Check: Recompute the canonical form (frozen v1/v2 formats in src/lib/escrow-utils.ts) against the on-chain hash via the Gateway.

4. “The mirror can't lie for long.”

App state is advanced only by verified on-chain events (single confirm path), and a keyless reconciler replays chain events on a cron.

Check: src/lib/escrow-confirm.ts — one writer, event-verified, idempotent ledger (UNIQUE(taskId, txType)).

3 · Economics (Deployed → Planned)

Deployed today

Insurance min 5% of reward; claim bond 10 XRD; dispute window 72h, default FavorDisputeRaiser; arbiter fee 0 (cap 10%). Ground truth per component address — see trust & verification.

Planned at vNext2 (decided 2026-06-12)

Insurance becomes optional dispute coverage (~10–15% suggested, refunded if unused; no coverage ⇒ no dispute path — pure optimistic mode); review window with auto-release on poster silence (default 3d); SplitEvenly on dispute abandonment + reputation marks; mutually-signed splits (settle_by_agreement); heartbeat removed in favor of deadline + mutual extension. One migration, everything bundled.

4 · Honest Gaps (the Register)

Element	Status	Best we have
Per-criterion enforced payouts	No shipped precedent, anywhere	Checklist-as-evidence routes to: full release / revision / mutual split / insured arbitration
Co-funder voting on acceptance	Every attempt died or went unused	Curator-pattern pools (named acceptor, self-claim refunds, escrow-level timers protect the worker)
Subjective quality judgment	Unsolvable in general	Committed brief + insured human arbiter + (planned) AI advisory opinion
Agent work verification	Standards in flux industry-wide	Badge-holding humans accountable for agents + automatic evidence checks

If you have a better mechanism for any of these: post it as a task. That is not a slogan; it is the product working on itself.

5 · Identity and Backing (Pseudonymous, With Receipts)

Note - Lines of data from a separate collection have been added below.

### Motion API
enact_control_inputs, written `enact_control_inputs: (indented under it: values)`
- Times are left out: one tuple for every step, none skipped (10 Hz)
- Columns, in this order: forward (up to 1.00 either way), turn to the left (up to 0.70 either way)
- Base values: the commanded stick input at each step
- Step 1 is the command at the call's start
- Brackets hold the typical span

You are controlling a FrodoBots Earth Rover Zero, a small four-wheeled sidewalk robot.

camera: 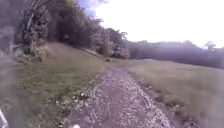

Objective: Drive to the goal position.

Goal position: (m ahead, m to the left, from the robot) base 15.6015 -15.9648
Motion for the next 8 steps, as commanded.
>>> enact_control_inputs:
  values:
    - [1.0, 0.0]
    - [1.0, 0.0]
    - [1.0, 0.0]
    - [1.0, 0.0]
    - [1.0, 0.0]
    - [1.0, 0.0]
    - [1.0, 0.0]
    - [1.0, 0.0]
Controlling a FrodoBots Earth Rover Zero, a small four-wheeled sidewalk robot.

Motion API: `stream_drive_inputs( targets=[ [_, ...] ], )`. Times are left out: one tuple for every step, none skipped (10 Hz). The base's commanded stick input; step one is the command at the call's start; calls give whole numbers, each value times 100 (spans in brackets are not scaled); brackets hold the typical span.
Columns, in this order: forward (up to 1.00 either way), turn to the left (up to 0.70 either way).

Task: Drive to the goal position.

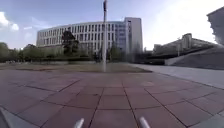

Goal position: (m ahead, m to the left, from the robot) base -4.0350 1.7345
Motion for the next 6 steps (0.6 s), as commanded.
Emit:
stream_drive_inputs(
  targets=[
    [100,0],
    [100,0],
    [100,0],
    [100,0],
    [100,0],
    [100,0]
  ],
)
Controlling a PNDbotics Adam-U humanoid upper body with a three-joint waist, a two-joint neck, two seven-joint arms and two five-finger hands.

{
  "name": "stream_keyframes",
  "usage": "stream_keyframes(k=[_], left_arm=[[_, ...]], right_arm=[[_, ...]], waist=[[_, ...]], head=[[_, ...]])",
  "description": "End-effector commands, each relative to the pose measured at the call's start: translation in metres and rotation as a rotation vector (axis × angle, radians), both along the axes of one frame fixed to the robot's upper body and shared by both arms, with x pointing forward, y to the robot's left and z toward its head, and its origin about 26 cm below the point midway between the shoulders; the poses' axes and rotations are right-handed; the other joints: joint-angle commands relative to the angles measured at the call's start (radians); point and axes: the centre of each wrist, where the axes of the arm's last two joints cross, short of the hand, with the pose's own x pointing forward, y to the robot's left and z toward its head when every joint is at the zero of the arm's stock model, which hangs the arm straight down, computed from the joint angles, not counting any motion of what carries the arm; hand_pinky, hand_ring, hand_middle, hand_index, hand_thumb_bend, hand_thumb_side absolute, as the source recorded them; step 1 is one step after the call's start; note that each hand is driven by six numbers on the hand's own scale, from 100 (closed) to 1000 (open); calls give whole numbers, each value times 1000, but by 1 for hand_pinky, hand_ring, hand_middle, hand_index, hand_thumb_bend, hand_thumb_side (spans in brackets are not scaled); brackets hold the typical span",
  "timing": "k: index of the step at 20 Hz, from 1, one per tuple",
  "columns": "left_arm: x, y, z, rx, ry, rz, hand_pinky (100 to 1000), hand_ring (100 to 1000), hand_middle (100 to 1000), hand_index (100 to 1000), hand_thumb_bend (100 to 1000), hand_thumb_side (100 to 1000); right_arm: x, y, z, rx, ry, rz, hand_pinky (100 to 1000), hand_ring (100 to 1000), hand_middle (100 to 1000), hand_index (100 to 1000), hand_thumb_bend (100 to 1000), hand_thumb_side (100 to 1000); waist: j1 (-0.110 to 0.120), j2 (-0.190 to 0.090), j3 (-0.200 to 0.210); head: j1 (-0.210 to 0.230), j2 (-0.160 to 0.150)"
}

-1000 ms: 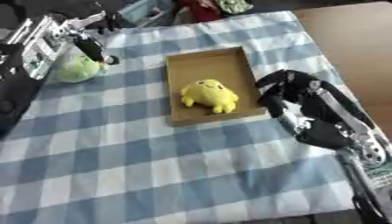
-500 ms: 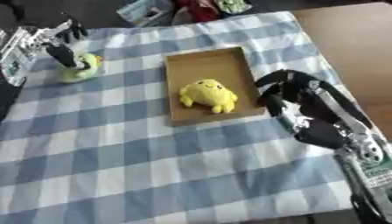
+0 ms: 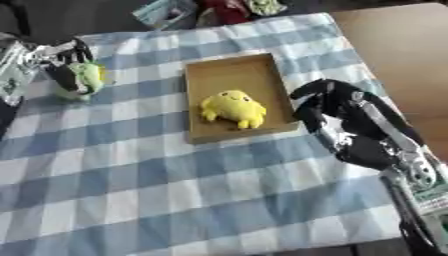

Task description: Pick up objects on the table and place them in the box.

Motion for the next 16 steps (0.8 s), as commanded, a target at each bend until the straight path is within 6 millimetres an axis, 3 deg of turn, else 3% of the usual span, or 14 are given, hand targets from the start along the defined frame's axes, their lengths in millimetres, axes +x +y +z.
stream_keyframes(k=[1,3,9,16], left_arm=[[-3,16,9,29,0,37,630,449,457,618,404,100],[-3,13,13,30,-23,33,593,390,393,553,323,100],[-3,-9,41,19,-142,-52,566,372,371,535,319,100],[-5,-76,76,25,-276,-269,558,385,383,547,345,100]], right_arm=[[1,-7,7,-14,-22,-17,634,612,703,765,184,490],[1,-7,7,-14,-22,-17,634,612,703,765,184,490],[1,-6,6,-15,-20,-16,634,612,703,765,185,490],[1,-3,7,-15,-21,-2,634,613,703,765,185,489]], waist=[[-7,-18,3],[-8,-18,4],[-9,-21,6],[-9,-24,-1]], head=[[-3,4],[-4,4],[-6,6],[5,7]])
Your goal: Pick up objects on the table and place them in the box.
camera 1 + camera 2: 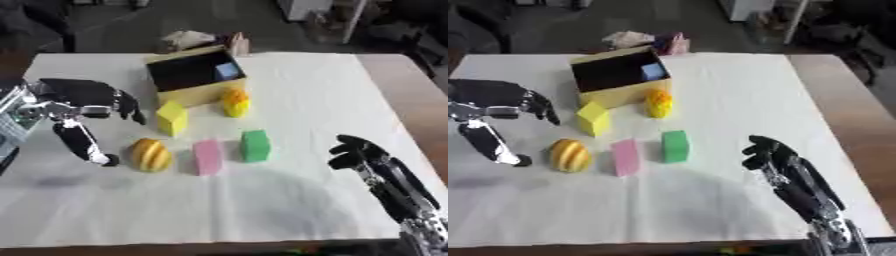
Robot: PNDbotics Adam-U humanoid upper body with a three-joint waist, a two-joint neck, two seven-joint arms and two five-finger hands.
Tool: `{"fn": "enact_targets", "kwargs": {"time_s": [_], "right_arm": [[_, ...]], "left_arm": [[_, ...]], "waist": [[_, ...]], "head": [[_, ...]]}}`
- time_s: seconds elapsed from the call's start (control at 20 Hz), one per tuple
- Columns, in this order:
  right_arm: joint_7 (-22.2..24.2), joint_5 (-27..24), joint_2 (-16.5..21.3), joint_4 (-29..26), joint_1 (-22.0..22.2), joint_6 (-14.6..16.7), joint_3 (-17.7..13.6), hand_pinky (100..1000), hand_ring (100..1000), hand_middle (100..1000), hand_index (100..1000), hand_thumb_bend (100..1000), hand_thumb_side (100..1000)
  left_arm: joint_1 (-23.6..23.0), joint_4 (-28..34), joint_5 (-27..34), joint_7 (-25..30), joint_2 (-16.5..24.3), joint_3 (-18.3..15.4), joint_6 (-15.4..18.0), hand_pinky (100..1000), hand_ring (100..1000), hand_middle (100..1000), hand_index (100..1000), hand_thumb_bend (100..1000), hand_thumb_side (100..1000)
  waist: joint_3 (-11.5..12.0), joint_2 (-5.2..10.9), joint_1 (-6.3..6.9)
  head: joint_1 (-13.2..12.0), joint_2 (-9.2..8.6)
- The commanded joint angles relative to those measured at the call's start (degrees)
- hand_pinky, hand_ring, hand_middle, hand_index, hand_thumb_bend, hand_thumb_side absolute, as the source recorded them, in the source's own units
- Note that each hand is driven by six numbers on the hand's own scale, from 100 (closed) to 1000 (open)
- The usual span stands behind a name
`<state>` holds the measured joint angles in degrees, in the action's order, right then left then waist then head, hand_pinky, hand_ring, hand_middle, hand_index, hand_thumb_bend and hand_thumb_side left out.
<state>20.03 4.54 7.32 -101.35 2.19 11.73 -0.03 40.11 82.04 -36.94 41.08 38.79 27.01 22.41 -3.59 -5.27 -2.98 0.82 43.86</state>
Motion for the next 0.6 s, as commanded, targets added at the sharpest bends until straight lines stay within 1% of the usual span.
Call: {"fn": "enact_targets", "kwargs": {"time_s": [0.05, 0.3, 0.55, 0.6], "right_arm": [[0.3, -0.3, 0.4, -0.8, -0.6, 0.1, 0.0, 693, 659, 682, 866, 100, 687], [0.5, -0.5, 0.1, -0.8, -0.8, 0.1, 0.3, 693, 659, 682, 866, 100, 686], [0.8, -0.7, -0.3, -0.8, -1.3, 0.1, 0.5, 693, 659, 682, 866, 100, 684], [0.8, -0.7, -0.3, -0.8, -1.3, 0.1, 0.5, 693, 659, 682, 866, 100, 683]], "left_arm": [[2.0, -3.0, -2.3, 0.9, -1.4, -0.2, 2.4, 769, 718, 730, 847, 505, 301], [3.1, -9.0, -5.9, -0.1, -4.8, -0.5, 4.2, 770, 718, 729, 840, 493, 298], [3.7, -13.3, -8.5, -1.3, -7.1, -1.2, 6.0, 770, 714, 721, 828, 475, 283], [3.7, -14.0, -8.8, -1.7, -7.4, -1.3, 6.2, 764, 688, 680, 789, 443, 280]], "waist": [[-0.2, 0.45, 0.02], [-0.8, 0.23, -0.30], [-1.4, 0.08, -0.64], [-1.5, 0.06, -0.67]], "head": [[-0.3, 0.26], [-0.8, 0.26], [-1.3, 0.26], [-1.3, 0.26]]}}
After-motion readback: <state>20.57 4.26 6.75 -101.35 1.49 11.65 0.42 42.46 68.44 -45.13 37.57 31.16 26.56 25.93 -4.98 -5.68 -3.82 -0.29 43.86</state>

The operator is pseudonymous (bigdev / @bigdevxrd) with a verifiable on-chain and GitHub track record. In lieu of doxxing: the escrow blueprint source will be published with reproducible-build verification; the bug bounty is funded through the Guild’s own escrow (on-chain, visible); a timelocked commitment bond is planned. Status of each: trust & verification. For tasks/projects over $50k USD, trustee-verified identity is offered — a named third party attests the operator’s identity and standing without public disclosure.

6 · Known Limits — Read Before Relying

—Blueprint upgrades are migrations (new component + env swap), not in-place — config is immutable per instantiation by design. Review the parameter sheet per component address.
—Wallet-side MFA/multisig UX is not yet on Radix mainnet; arbiter-council M-of-N is enforced at the method-auth layer when activated.
—The app is closed-source during beta; the money-path blueprint is the part being opened.
—This is experimental software on mainnet. The honest-gaps register above is live, not historical.